### WHAT YOU WILL DO
I would like the line with "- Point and" and every line after it, down to the end of the entries below, output exactly and without pictures.

DATA FOR PROCESSING START

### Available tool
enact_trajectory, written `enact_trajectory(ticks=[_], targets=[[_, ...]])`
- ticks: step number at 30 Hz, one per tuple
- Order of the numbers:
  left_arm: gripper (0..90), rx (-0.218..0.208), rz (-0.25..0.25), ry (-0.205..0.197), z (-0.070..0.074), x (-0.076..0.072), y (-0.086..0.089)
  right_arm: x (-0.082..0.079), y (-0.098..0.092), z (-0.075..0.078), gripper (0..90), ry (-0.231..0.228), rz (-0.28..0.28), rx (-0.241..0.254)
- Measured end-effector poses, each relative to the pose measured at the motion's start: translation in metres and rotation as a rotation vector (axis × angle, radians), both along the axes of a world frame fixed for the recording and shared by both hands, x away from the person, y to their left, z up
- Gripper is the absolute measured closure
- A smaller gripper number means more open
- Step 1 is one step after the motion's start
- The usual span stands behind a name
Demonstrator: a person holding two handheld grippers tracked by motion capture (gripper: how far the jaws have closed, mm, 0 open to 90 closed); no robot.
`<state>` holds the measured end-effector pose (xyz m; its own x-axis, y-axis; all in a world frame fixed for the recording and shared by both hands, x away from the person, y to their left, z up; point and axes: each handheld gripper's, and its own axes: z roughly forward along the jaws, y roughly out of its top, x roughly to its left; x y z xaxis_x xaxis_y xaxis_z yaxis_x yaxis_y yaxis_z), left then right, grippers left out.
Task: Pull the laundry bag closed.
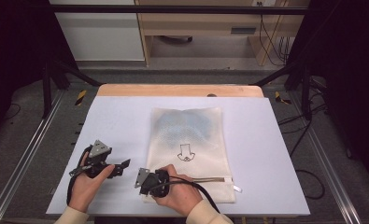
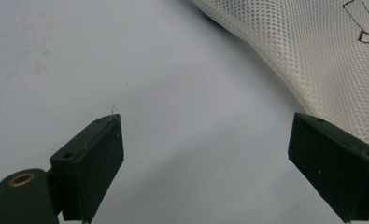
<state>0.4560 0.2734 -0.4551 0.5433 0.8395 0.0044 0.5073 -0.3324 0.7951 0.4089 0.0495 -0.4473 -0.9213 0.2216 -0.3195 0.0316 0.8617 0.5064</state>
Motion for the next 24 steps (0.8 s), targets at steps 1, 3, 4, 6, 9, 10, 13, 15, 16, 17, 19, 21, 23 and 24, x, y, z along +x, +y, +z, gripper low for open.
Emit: enact_trajectory(ticks=[1,3,4,6,9,10,13,15,16,17,19,21,23,24], targets=[[10.5,0.000,0.001,0.000,0.000,0.000,0.000,0.000,0.001,0.000,75.5,0.001,0.000,-0.005],[10.5,0.001,0.001,0.001,0.000,0.000,0.000,0.000,0.002,0.001,76.3,0.003,0.003,-0.010],[10.5,0.002,0.001,0.002,0.000,0.000,0.000,0.000,0.002,0.001,77.4,0.002,0.004,-0.014],[11.1,0.002,0.001,0.009,-0.001,0.000,0.000,0.000,0.004,0.002,80.2,0.001,0.005,-0.026],[12.0,-0.006,0.000,0.013,0.000,0.000,-0.001,0.000,0.004,0.002,81.3,-0.002,0.008,-0.035],[12.6,-0.015,-0.004,0.020,0.000,0.000,0.000,0.001,0.004,0.004,81.6,-0.003,0.009,-0.030],[14.6,-0.054,-0.013,0.041,0.001,-0.001,0.000,0.001,0.001,0.009,81.7,-0.009,0.008,-0.008],[17.6,-0.067,-0.016,0.047,0.001,-0.001,0.000,0.001,0.000,0.011,81.7,-0.009,0.007,-0.002],[17.6,-0.095,-0.024,0.059,0.003,-0.001,0.002,0.001,-0.001,0.013,81.7,-0.011,0.009,-0.001],[21.1,-0.116,-0.029,0.068,0.004,-0.001,0.002,0.001,-0.004,0.017,81.7,-0.015,0.008,0.015],[24.7,-0.170,-0.039,0.080,0.006,-0.002,0.003,0.001,-0.007,0.020,81.7,-0.020,0.006,0.025],[27.1,-0.224,-0.060,0.102,0.008,-0.003,0.002,0.000,-0.009,0.023,81.7,-0.027,0.003,0.038],[27.9,-0.238,-0.076,0.112,0.010,-0.005,-0.001,0.000,-0.010,0.024,81.7,-0.031,0.000,0.049],[27.9,-0.235,-0.086,0.113,0.011,-0.007,-0.002,0.000,-0.010,0.024,81.7,-0.031,0.000,0.049]])
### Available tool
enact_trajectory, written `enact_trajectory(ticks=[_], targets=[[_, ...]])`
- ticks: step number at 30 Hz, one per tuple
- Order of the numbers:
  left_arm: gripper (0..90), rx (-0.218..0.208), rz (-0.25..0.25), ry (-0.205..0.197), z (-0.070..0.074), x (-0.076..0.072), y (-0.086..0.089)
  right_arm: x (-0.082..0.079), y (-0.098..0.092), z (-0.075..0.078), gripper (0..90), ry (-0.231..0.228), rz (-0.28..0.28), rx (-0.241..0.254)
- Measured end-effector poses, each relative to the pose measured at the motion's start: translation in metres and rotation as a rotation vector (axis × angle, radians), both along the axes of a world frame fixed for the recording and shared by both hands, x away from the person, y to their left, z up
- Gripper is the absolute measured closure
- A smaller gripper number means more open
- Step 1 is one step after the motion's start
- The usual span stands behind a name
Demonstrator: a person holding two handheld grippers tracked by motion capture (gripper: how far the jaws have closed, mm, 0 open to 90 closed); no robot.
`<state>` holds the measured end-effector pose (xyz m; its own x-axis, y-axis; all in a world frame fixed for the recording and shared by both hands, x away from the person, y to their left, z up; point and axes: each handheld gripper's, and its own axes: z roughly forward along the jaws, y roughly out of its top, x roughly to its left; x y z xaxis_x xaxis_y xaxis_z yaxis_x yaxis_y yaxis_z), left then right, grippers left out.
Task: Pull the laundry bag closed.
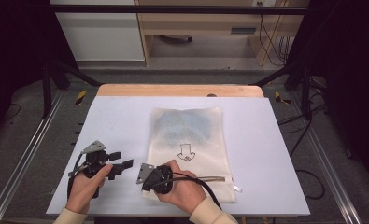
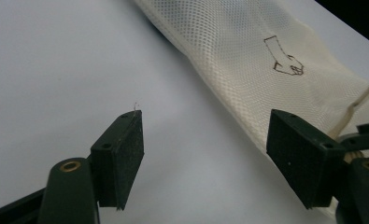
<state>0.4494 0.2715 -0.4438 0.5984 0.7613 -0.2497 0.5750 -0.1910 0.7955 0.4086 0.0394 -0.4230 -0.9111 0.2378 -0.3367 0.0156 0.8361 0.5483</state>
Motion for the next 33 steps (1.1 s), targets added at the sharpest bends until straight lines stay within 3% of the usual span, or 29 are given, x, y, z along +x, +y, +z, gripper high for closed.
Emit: enact_trajectory(ticks=[7,10,11,19,26,33], targets=[[28.0,0.006,-0.064,0.015,0.003,-0.015,-0.005,0.001,-0.004,0.002,81.7,0.010,-0.011,0.026],[27.5,0.021,-0.104,0.027,0.001,-0.024,-0.007,0.003,-0.006,0.001,81.7,0.027,-0.015,0.040],[27.4,0.017,-0.139,0.042,-0.001,-0.031,-0.010,0.005,-0.007,0.000,81.7,0.038,-0.020,0.049],[25.7,0.015,-0.248,0.058,-0.002,-0.048,-0.029,0.009,-0.008,0.000,81.8,0.072,-0.018,0.069],[20.6,0.017,-0.257,0.081,-0.010,-0.051,-0.044,0.009,-0.008,0.000,81.8,0.077,-0.012,0.077],[19.2,0.035,-0.252,0.069,-0.019,-0.047,-0.050,0.009,-0.009,0.002,81.8,0.080,-0.010,0.089]])
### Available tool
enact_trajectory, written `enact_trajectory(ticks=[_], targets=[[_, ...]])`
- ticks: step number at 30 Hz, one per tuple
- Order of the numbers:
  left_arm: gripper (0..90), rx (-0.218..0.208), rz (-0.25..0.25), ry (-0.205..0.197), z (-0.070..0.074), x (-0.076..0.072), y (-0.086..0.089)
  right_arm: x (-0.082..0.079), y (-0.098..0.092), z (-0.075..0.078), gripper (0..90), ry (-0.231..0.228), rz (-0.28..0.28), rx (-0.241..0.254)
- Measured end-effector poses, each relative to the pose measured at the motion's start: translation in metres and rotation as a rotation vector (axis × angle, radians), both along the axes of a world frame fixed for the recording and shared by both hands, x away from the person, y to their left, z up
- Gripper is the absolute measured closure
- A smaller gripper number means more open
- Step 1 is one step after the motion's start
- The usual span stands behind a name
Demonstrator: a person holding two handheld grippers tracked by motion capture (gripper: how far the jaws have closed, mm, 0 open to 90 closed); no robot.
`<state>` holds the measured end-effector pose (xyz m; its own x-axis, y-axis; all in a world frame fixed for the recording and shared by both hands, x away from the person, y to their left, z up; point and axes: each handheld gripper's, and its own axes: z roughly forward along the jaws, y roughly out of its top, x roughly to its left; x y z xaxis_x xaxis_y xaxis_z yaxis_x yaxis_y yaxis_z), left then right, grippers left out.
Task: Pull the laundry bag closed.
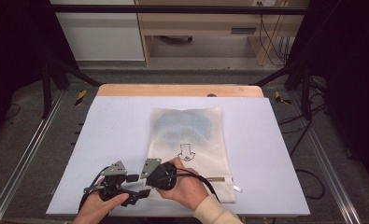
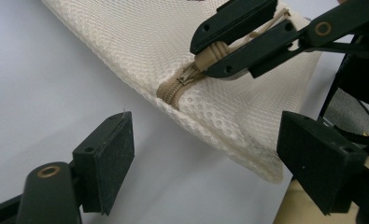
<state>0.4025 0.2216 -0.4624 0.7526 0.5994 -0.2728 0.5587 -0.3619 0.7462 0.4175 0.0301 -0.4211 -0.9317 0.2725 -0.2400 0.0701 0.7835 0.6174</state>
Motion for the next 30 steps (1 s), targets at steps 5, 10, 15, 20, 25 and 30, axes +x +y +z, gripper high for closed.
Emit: enact_trajectory(ticks=[5,10,15,20,25,30], targets=[[19.6,-0.001,0.002,0.004,-0.003,0.003,-0.003,0.001,-0.001,0.005,81.8,-0.005,0.007,0.007],[23.9,-0.011,-0.003,0.004,-0.004,0.006,-0.007,0.001,0.000,0.009,81.8,-0.010,0.010,0.005],[32.2,-0.026,-0.020,-0.006,-0.005,0.010,-0.011,0.001,-0.002,0.011,81.8,-0.007,0.014,0.014],[41.2,-0.035,-0.020,-0.009,-0.006,0.014,-0.013,0.002,-0.002,0.012,81.8,-0.005,0.012,0.018],[52.0,-0.033,-0.014,-0.003,-0.006,0.016,-0.011,0.002,-0.003,0.011,81.8,-0.004,0.014,0.014],[62.0,-0.026,-0.012,0.011,-0.007,0.016,-0.011,0.001,-0.004,0.009,81.8,0.002,0.010,0.016]])
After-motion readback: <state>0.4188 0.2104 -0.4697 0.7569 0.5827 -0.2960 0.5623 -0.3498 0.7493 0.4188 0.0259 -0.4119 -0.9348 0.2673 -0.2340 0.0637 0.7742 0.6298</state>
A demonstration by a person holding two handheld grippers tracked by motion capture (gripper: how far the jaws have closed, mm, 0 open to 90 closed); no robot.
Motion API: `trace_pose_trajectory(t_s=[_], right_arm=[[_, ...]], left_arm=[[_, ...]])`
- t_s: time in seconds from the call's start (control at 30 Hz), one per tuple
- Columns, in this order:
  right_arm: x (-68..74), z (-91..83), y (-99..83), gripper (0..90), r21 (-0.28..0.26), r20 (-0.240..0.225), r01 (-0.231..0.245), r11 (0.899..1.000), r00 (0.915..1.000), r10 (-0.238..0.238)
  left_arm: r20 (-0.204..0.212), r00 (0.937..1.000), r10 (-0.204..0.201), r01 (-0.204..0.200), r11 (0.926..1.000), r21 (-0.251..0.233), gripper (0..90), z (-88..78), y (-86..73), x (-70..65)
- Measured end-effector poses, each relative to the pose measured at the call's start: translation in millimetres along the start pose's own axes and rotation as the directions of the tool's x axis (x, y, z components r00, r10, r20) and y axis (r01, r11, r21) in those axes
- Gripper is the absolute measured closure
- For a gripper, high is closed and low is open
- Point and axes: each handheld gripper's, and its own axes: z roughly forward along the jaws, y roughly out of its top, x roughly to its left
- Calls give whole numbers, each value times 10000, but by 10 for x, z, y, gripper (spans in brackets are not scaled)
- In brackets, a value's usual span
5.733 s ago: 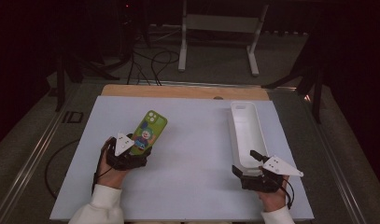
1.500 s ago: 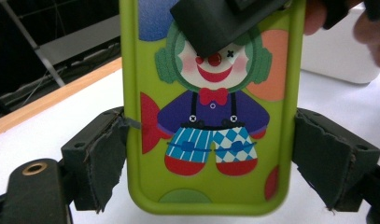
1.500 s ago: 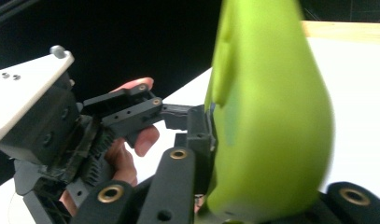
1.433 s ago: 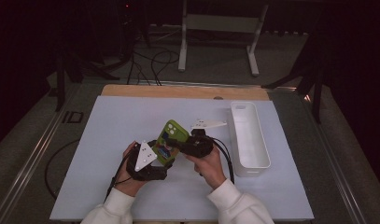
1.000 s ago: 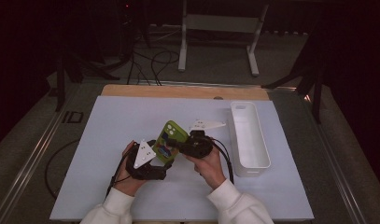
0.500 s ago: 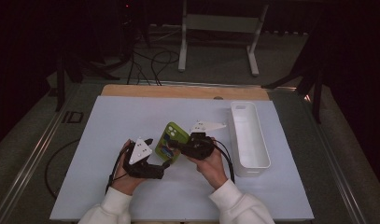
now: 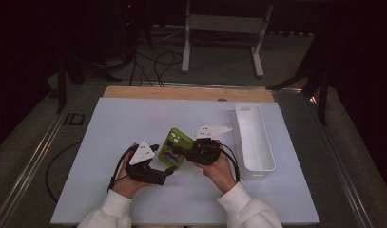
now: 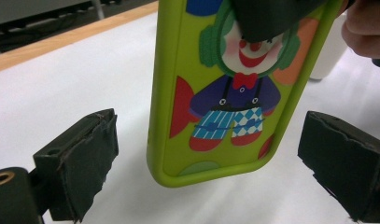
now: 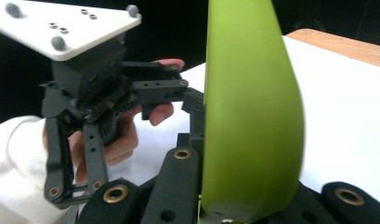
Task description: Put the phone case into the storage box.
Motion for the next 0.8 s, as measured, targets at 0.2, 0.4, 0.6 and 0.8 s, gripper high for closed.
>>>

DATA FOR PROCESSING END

### COMPLETED TASK
- Point and axes: each handheld gripper's, and its own axes: z roughly forward along the jaws, y roughly out of its top, x roughly to its left
- Calls give whole numbers, each value times 10000, but by 10 for x, z, y, gripper (spans in brackets are not scaled)
- In brackets, a value's usual span
5.733 s ago: 
1.500 s ago: 
1.500 s ago: 
1.433 s ago: 
1.000 s ago: 
0.500 s ago: 
now: 
now: 
now: 
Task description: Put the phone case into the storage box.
Motion for the next 0.8 s, as measured, targets at 0.2, 0.4, 0.6 and 0.8 s, gripper high for closed.
>>>

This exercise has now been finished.